Menurut dia, menari merupakan dunia baru baginya. Selama ini dia lebih banyak menyalurkan hobi melukis dan menjadi model. Pentas kali ini menjadi pengalaman baru. “Saya benar-benar suka dan bisa belajar seni,” ungkap dara yang sedang menempuh pendidikan di Swiss German University ini.
Tarian kontemporer ini pun menjadi pengalaman pertama. Bagaimana dia harus berkolaborasi dengan dua seniman tari yang cukup kondang. Dari mereka pulalah, Alya mendapatkan banyak hal dalam belajar menari. “Persiapan konsep sejak Januari dan Februari dan mulai Mei kita berlatih,” ucapnya.

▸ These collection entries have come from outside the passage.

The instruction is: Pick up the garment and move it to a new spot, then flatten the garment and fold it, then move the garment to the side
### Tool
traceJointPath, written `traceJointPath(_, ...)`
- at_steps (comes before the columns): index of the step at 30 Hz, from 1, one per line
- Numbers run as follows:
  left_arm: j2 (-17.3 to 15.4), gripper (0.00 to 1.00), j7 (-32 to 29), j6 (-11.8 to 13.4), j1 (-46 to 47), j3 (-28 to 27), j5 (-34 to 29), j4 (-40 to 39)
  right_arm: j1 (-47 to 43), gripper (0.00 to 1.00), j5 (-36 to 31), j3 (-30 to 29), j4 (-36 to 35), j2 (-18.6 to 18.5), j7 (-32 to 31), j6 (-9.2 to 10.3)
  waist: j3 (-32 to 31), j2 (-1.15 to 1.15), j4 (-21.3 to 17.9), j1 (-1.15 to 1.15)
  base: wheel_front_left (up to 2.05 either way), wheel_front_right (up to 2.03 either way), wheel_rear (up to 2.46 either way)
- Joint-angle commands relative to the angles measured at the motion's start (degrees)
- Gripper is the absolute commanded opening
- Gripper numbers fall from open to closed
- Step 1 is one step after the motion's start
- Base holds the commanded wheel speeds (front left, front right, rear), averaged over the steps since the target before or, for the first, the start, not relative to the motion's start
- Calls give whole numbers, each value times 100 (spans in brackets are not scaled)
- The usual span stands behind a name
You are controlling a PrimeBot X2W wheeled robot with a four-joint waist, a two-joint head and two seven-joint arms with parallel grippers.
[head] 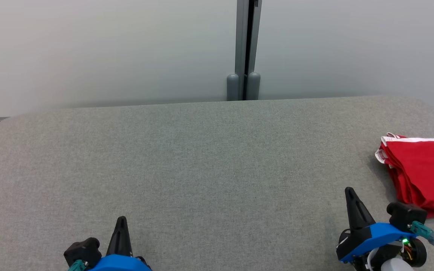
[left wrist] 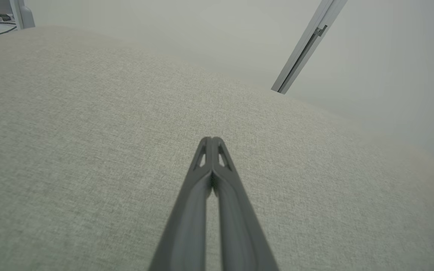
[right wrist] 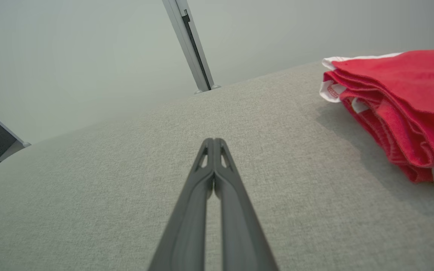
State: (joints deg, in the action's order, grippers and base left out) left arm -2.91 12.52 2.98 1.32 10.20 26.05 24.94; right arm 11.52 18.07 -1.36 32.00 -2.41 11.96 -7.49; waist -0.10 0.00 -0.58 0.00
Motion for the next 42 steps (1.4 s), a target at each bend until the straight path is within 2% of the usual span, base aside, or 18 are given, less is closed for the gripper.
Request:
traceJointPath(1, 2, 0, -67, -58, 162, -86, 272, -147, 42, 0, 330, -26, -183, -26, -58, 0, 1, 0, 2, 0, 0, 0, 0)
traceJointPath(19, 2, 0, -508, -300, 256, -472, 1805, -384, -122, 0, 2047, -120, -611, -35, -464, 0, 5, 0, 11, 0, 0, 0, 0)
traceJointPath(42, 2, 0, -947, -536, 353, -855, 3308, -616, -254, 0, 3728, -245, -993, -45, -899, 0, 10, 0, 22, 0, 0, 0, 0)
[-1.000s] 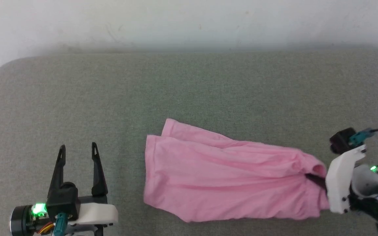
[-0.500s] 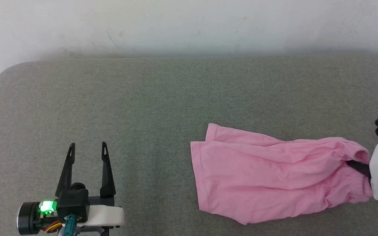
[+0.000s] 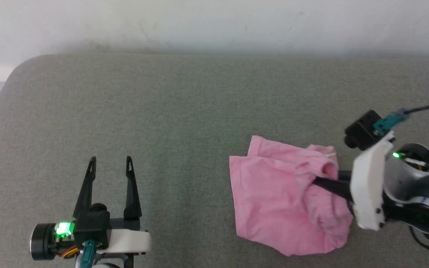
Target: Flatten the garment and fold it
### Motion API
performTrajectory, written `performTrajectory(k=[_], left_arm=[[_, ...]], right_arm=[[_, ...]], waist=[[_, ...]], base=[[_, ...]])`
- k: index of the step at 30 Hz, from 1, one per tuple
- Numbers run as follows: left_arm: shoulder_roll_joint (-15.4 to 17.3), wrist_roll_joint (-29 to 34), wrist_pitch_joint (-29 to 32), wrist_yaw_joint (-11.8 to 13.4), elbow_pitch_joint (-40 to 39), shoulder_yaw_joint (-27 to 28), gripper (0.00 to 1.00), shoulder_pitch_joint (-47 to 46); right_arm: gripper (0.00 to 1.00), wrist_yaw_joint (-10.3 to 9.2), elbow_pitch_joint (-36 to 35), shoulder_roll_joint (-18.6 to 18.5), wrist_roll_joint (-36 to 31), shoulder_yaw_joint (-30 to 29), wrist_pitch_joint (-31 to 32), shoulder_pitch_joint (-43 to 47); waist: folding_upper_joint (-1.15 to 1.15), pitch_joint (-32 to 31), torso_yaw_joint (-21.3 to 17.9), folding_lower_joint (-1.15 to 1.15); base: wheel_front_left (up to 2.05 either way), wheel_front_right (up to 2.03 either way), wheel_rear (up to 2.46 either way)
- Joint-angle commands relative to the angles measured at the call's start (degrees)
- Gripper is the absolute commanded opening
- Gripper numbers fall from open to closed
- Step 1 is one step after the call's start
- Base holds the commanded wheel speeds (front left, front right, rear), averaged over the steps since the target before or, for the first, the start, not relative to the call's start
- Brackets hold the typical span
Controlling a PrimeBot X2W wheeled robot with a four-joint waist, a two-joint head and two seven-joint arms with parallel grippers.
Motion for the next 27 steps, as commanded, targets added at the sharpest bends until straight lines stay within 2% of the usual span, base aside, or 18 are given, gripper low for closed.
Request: performTrajectory(k=[1,4,7,12,17,18,19,20,23,27], left_arm=[[-0.59,-0.27,-0.27,-0.22,0.04,-0.30,1.00,-1.40],[-1.02,-0.36,-0.27,-0.34,0.28,-0.59,1.00,-2.37],[-1.34,-0.36,-0.27,-0.41,0.44,-0.85,1.00,-3.07],[-2.13,-0.37,-0.27,-0.49,1.01,-1.53,1.00,-4.82],[-2.55,-0.78,-0.27,-0.30,2.78,-1.09,1.00,-5.23],[-2.51,-0.85,-0.27,-0.28,3.11,-0.81,1.00,-5.14],[-2.43,-0.93,-0.27,-0.29,3.41,-0.50,1.00,-4.95],[-2.30,-1.01,-0.27,-0.35,3.73,-0.20,1.00,-4.70],[-1.80,-1.17,-0.27,-0.64,4.73,0.74,1.00,-3.98],[-1.41,-1.34,-0.27,-1.19,5.57,1.59,1.00,-2.85]], right_arm=[[0.00,-0.05,1.10,2.18,-1.22,1.72,-0.55,-2.86],[0.00,-0.05,5.43,5.81,-3.00,4.86,-1.64,-6.20],[0.00,-0.05,8.88,7.54,-4.95,7.70,-2.41,-8.20],[0.00,-0.05,18.87,9.21,-10.12,14.44,-5.65,-11.02],[0.00,-0.05,26.09,9.84,-11.04,19.39,-9.45,-11.84],[0.05,-0.05,26.54,9.75,-10.71,20.21,-10.28,-12.01],[0.40,-0.05,26.63,9.45,-10.46,20.84,-11.24,-12.33],[1.00,-0.05,26.24,8.99,-10.31,21.42,-12.46,-12.77],[1.00,-0.05,23.15,6.82,-9.37,22.54,-16.22,-14.05],[1.00,-0.05,16.86,3.60,-8.71,20.11,-22.58,-15.06]], waist=[[0.00,1.68,1.28,0.00],[0.00,2.97,2.06,0.00],[0.00,3.85,2.64,0.00],[0.00,5.69,4.01,0.00],[0.00,5.64,4.00,0.00],[0.00,5.28,3.73,0.00],[0.00,4.85,3.39,0.00],[0.00,4.37,3.03,0.00],[0.00,2.55,1.62,0.00],[0.00,0.29,-0.52,0.00]], base=[[0.00,0.00,0.00],[0.00,0.00,0.00],[0.00,0.00,0.00],[0.00,0.00,0.00],[0.00,0.00,0.00],[0.00,0.00,0.00],[0.00,0.00,0.00],[0.00,0.00,0.00],[0.00,0.00,0.00],[0.00,0.00,0.00]])
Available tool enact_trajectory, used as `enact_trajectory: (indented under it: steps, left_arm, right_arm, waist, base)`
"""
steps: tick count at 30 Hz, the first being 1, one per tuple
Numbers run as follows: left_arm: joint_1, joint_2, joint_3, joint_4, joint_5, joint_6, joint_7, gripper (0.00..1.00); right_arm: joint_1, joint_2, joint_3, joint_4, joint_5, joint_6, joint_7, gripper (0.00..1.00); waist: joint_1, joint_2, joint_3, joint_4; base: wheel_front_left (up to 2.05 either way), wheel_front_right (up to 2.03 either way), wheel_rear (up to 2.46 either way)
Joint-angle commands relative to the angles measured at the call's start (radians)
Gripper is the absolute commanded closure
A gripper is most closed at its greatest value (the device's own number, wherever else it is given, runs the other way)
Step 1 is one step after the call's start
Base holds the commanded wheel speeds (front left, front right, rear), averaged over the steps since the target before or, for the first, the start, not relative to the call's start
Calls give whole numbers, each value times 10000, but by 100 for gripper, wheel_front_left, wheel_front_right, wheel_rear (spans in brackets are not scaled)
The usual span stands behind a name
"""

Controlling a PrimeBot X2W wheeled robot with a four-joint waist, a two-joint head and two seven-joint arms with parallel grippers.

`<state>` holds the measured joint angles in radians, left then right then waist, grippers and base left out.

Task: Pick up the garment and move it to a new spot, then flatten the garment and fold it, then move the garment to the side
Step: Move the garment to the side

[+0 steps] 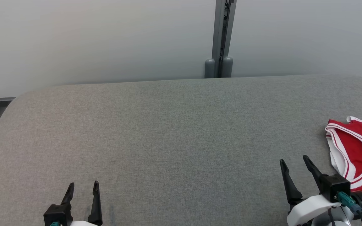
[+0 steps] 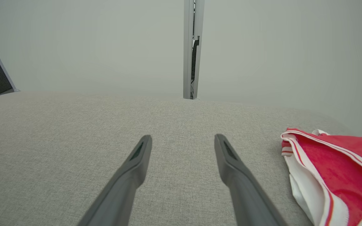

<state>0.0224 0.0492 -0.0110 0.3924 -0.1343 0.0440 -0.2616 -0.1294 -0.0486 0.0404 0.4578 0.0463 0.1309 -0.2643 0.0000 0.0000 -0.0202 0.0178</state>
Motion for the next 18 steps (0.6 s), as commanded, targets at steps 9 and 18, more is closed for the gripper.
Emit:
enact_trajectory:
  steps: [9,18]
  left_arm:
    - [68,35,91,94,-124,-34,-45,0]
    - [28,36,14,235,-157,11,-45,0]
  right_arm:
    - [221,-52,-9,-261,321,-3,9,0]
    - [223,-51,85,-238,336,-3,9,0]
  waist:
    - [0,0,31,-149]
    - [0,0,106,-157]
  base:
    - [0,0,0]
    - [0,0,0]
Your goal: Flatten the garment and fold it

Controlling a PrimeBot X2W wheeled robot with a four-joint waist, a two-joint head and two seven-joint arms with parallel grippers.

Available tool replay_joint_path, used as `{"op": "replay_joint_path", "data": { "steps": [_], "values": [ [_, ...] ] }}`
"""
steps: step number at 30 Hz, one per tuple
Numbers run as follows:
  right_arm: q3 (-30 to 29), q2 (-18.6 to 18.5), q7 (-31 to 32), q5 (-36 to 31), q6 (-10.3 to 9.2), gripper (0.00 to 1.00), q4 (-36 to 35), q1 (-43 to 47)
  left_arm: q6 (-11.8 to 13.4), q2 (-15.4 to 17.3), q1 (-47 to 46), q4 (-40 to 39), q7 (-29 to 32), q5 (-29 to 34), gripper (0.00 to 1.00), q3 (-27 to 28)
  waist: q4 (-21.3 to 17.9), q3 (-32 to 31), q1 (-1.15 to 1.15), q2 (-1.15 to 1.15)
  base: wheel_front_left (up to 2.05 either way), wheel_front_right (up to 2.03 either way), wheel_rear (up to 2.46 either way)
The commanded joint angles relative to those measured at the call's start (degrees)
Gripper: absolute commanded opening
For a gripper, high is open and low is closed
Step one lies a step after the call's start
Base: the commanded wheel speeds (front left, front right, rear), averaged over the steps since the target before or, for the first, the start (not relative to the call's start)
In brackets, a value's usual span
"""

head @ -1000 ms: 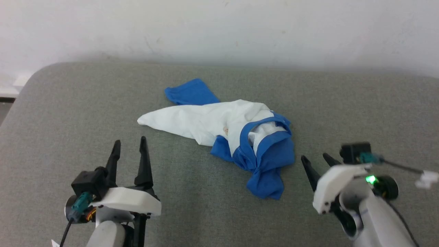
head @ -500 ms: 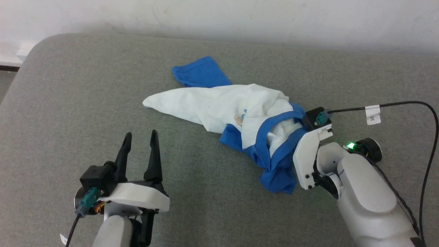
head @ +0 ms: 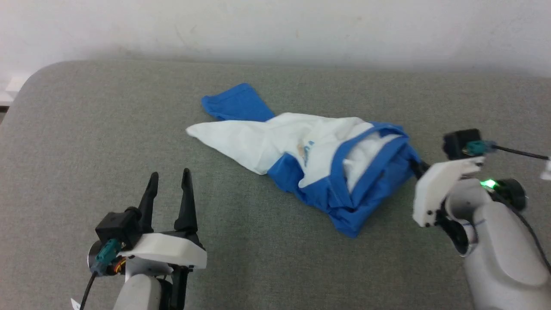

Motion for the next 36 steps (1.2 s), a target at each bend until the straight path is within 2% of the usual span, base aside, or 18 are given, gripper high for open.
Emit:
{"op": "replay_joint_path", "data": {
  "steps": [1,7,10,11,12,17,20,24,30,33,36],
  "values": [
    [-2.22,-0.86,-0.34,-0.55,-0.12,0.0,-0.95,2.24,-0.61,-0.24,0.53,0.13,-0.27,0.43,1.0,0.31,-1.8,-1.67,0.0,0.0,0.0,0.0,0.0],
    [-16.03,-0.45,2.89,-4.59,-0.12,0.0,-7.24,12.52,-1.18,-0.37,1.19,0.58,-0.27,0.7,1.0,0.61,-3.85,-2.75,0.0,0.0,0.0,0.0,0.0],
    [-18.97,0.89,5.7,-5.03,-0.12,0.0,-9.28,16.07,-1.25,-0.42,1.23,0.91,-0.27,0.62,1.0,0.36,-4.69,-2.94,0.0,0.0,0.0,0.0,0.0],
    [-19.22,1.24,5.45,-4.47,-0.12,0.17,-10.37,16.61,-1.38,-0.43,1.24,1.16,-0.27,0.44,1.0,0.19,-4.95,-2.95,0.0,0.0,0.0,0.0,0.0],
    [-19.54,1.48,4.81,-4.02,-0.12,1.0,-11.48,17.05,-1.58,-0.44,1.14,1.47,-0.27,0.22,1.0,-0.08,-5.16,-2.98,0.0,0.0,0.0,0.0,0.0],
    [-23.88,1.91,-1.59,-0.5,-0.12,1.0,-16.04,18.15,-3.55,-0.48,-1.59,3.36,0.22,-2.5,1.0,-4.18,-5.76,-3.08,0.0,0.0,0.0,0.0,0.0],
    [-25.57,1.93,-4.76,0.72,-0.12,1.0,-17.09,18.87,-4.82,-0.48,-6.49,4.66,4.02,-4.74,1.0,-9.41,-5.9,-2.59,0.0,0.0,0.0,0.0,0.0],
    [-25.41,1.94,-6.12,1.55,-0.12,1.0,-18.06,19.03,-5.2,-0.41,-15.84,10.11,15.11,-4.54,1.0,-14.41,-6.9,-1.26,0.0,0.0,0.0,0.0,0.0],
    [-22.59,1.94,-6.49,3.0,-0.12,1.0,-19.74,18.04,-5.98,3.19,-30.35,21.75,36.17,1.87,1.0,-22.16,-9.82,1.96,0.0,0.0,0.0,0.0,0.0],
    [-21.74,1.94,-6.9,4.02,-0.12,1.0,-19.84,17.8,-6.62,4.37,-34.3,25.68,42.21,3.31,1.0,-25.1,-11.29,3.49,0.0,0.0,0.0,0.0,0.0],
    [-21.53,1.94,-7.4,4.72,-0.12,1.0,-19.42,17.72,-7.07,4.89,-36.33,28.13,44.81,3.27,1.0,-27.51,-12.32,4.9,0.0,0.0,0.0,0.0,0.0]
  ]
}}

Agar bisa tampil maksimal, Alya harus rela bolak-balik Yogyakarta-Jakarta bertemu dengan Imin dan Nimas. Bahkan dalam performance kali ini menjadi kolaborasi ketiganya. Konsep Koreografi oleh Imin dan keseluruhan konseo Nimas. Alya lebih banyak berperan dalam lukisan dalam kain dan puisi. “Ini kombinasi seimbang dari kami bertiga. Lukisan dan pusisi dari saya,” ujarnya.
Dalam kain yang dibentangkan dan dipakai untuk membungkus tubuhnya, ada beberapa lukisan spiral dengan berbagai warna yang melambangkan sigat kehidupan tadi. Spiral ini menjadi representasi perjalanan hidup dari kecil hingga besar.
Bagi Muslimin yang merupakan dancer and koreofrager, Alya sangat serius dalam berlatih. Dia fokus dan selalu serius dalam latihan. Dia yang berasal dari Solo kewalahan untuk mengimbangi latihan Alya yang datang dari Jakarta. “Semangatnya bagus dan belajarnya juga cepat,” kata pria yang akrab disapa Imin.
Semangat dan keseriusan dari Alya inilah, yang menjadikan performance ini lebih cepat berkembang. Padahal Alya memiliki basis seni sebagai pelukis.